Annandale National Historic Site in Tillsonburg is worth a visit on Family Day.
"We have wonderful things happening on Family Day here at the museum," said Patricia Phelps, Culture and Heritage Manager/Curator at ANHS.
"We are doing guided tours on the hour," said Phelps, noting visitors usually take self-guided tours, but on Family Day they will have tour guides on site. Guided tours, which last about one hour, will be offered on the hour from 10-3.
"The tour guide will take you through each room of the house and talk to you - they will guide you through in little groups - and take you through all three floors of the house."
It's an opportunity to learn something new at Annandale House, she said, and ask questions.
Regular admission rates will not be charged on Family Day - admission is by donation.
"Celebrate Family Day in a family home... Tillsonburg's family, the Tillsons," Phelps smiled.
You can also join the annual Family Day Scavenger Hunt, or try one of three classic Canadian games - Crokinole, Rummoli or Yahtzee, which will be set in the Program Room in honour of Canada's 150th anniversary this year.
"Crokinole, Rummoli and Yahtzee are all Canadian-invented games. So we're encouraging families to come and play a game that is wholly Canadian on this Canadian Family Day in Canada's 150th. If you've never played before and you don't know how, there will be someone in the room to help you out... to tell you how to play those games. And tell you the history of them because it's really kind of neat that they are Canadian. And they're all a lot of fun."
Crokinole's board game roots go back to the 1870s in Ontario, and it shares themes common to curling (except that it's played on a round wooden board with wooden discs). The Rummoli card game, first marketed in 1940 by Copp Clark Publishing (Toronto), uses an octagonal game board. Yahtzee, a dice game patented in 1956, was acquired from a Canadian couple who had played it on their 'yacht.'
"My family grew up playing Rummoli," said Phelps, who owns one of the original Copp Clark versions from her grandmother.
"It's a very simple game. The neat thing about Rummoli is that almost any child can play. You just need to know red, black, and your numbers. I think that's why it was a very popular game with families with young kids."
Phelps remembers playing Yahtzee in their camper trailer - it was a perfect game for days when it was raining.
"I think a lot of people don't realize those games are Canadian inventions. The couple who invented Yahtzee, they were Canadian. They wanted something to play on their boat. Something they could easily pack, something they could do that didn't need a lot of space."
Eventually they sold the rights and the rest is Yahtzee history.
The always-popular ANHS Scavenger Hunt goes back to the first Family Day in 2008.

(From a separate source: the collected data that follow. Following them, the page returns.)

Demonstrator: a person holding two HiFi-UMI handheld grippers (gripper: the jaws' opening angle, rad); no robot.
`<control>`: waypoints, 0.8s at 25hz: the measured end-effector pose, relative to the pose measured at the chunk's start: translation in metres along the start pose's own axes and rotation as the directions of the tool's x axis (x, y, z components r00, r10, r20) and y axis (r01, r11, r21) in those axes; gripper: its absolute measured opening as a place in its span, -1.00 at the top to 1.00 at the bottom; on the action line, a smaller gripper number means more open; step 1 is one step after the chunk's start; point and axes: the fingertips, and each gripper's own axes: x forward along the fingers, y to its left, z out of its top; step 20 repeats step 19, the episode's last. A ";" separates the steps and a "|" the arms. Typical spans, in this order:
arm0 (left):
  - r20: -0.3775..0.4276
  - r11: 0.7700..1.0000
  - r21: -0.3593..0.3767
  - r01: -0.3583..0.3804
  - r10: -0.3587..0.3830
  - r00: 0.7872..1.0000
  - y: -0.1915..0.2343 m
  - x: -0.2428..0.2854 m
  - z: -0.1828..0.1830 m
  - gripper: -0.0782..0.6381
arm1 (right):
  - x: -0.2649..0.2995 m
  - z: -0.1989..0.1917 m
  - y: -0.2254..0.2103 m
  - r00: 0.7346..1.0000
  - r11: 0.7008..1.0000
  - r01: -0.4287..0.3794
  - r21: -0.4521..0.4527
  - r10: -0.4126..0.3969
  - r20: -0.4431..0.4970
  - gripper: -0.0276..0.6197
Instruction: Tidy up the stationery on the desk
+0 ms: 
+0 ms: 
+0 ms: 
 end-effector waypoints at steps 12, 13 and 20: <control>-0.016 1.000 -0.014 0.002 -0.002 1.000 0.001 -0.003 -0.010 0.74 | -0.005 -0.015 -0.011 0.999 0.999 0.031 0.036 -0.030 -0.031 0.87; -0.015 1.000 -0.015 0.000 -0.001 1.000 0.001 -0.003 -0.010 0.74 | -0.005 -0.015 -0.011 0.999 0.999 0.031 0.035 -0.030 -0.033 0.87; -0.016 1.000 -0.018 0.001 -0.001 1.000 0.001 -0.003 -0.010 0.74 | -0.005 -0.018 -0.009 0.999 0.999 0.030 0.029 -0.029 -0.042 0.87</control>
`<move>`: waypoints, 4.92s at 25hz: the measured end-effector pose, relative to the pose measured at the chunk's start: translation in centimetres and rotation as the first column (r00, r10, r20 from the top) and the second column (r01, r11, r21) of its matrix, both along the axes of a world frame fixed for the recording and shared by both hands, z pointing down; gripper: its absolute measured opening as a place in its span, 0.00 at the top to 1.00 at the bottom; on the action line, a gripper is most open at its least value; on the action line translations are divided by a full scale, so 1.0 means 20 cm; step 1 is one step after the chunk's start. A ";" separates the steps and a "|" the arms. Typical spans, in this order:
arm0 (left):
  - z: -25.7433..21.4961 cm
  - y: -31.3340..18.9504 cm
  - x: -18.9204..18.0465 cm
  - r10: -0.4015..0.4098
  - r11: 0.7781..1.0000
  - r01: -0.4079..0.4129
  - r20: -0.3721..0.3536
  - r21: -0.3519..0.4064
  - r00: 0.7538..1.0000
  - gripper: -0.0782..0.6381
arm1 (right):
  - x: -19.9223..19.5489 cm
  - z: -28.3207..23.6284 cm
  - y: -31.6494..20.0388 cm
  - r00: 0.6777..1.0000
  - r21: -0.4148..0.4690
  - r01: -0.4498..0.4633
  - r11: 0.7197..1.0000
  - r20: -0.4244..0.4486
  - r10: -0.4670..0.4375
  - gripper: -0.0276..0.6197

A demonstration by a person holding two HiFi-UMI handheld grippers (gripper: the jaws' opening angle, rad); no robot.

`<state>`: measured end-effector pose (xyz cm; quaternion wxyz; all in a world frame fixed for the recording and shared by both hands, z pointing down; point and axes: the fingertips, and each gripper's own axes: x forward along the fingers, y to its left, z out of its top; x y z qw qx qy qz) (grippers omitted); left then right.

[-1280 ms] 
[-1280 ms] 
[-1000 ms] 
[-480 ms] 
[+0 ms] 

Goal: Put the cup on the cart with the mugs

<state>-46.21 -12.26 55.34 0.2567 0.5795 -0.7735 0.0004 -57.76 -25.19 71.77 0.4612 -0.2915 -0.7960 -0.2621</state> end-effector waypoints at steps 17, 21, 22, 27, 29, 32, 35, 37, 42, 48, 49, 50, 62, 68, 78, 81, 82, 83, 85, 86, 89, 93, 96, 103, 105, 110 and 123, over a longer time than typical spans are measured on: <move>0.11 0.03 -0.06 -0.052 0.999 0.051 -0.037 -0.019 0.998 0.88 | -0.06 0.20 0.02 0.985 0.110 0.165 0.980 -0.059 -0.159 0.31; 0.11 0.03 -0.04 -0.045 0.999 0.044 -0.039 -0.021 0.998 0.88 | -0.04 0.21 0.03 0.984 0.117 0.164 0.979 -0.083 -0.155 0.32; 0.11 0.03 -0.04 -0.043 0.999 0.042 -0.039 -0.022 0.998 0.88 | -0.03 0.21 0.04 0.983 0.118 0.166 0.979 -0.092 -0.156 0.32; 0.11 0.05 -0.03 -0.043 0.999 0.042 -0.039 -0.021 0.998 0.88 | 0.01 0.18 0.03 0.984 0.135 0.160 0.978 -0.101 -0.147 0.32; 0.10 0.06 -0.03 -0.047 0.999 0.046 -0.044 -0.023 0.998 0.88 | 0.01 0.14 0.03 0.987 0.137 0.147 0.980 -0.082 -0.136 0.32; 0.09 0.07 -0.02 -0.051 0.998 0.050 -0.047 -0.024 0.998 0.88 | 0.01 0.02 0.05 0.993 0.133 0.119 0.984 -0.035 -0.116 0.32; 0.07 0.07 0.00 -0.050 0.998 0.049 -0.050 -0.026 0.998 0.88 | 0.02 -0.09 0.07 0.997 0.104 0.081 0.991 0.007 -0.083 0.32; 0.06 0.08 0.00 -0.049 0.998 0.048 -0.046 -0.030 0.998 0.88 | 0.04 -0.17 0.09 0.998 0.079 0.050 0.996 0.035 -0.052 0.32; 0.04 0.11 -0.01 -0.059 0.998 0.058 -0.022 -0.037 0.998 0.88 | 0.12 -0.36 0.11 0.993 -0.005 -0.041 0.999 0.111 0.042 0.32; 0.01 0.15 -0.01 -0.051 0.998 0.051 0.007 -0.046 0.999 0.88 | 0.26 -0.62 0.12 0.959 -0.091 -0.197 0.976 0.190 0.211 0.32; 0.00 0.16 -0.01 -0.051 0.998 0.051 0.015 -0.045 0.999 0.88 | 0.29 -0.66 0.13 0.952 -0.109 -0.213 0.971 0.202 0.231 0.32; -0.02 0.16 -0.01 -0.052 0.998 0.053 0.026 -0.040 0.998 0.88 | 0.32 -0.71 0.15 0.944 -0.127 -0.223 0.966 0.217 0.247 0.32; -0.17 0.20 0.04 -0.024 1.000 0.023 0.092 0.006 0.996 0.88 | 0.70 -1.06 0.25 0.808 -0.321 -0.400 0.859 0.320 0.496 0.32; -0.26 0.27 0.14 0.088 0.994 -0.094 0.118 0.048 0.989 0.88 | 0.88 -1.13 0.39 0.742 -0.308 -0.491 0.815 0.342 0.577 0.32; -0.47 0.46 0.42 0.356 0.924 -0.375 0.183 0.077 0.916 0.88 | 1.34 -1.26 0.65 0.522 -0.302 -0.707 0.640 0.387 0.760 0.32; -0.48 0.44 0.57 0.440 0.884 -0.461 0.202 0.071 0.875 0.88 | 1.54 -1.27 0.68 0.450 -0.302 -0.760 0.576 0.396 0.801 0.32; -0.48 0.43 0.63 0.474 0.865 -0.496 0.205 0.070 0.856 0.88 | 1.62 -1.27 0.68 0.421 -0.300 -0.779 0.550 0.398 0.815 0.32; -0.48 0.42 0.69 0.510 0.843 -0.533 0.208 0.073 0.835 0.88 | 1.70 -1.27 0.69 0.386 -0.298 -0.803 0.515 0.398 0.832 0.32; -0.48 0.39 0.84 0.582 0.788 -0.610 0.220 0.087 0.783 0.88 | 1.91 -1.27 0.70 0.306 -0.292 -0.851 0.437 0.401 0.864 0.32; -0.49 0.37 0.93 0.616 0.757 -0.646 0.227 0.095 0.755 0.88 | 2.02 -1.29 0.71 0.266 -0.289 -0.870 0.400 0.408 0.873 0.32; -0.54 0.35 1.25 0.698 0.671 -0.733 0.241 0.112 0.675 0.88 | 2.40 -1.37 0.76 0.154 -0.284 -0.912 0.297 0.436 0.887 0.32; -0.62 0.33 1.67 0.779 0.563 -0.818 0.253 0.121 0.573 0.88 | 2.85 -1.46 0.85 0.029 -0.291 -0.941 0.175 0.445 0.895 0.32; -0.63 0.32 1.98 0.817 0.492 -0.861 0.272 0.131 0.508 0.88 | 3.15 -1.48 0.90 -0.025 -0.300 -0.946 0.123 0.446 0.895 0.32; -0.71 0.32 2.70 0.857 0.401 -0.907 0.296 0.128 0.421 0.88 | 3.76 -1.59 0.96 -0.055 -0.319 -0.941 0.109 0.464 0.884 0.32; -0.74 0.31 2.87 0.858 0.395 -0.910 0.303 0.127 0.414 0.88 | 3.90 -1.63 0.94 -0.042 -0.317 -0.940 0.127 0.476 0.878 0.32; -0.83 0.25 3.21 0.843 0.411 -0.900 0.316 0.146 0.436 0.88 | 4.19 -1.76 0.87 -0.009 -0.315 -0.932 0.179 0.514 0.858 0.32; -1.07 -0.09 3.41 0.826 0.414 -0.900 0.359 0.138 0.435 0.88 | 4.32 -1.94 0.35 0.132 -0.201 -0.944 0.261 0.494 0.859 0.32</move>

"It's something we've been doing since Family Day started," said Phelps, "and everybody has said to us, 'please keep that up, we had so much fun.' Families can sign up and we have prizes. You can do it any point in the day, but you have to have it finished by 3 o'clock because we like to check it all, and award the prize that day (before 4 p.m.).
"It's popular because people can fit it in on Family Day. It's a come-and-go kind of thing. You can show up right at 10 and get the clue sheet and questions and head out if you want... maybe go over to the Complex. Whatever works for your day."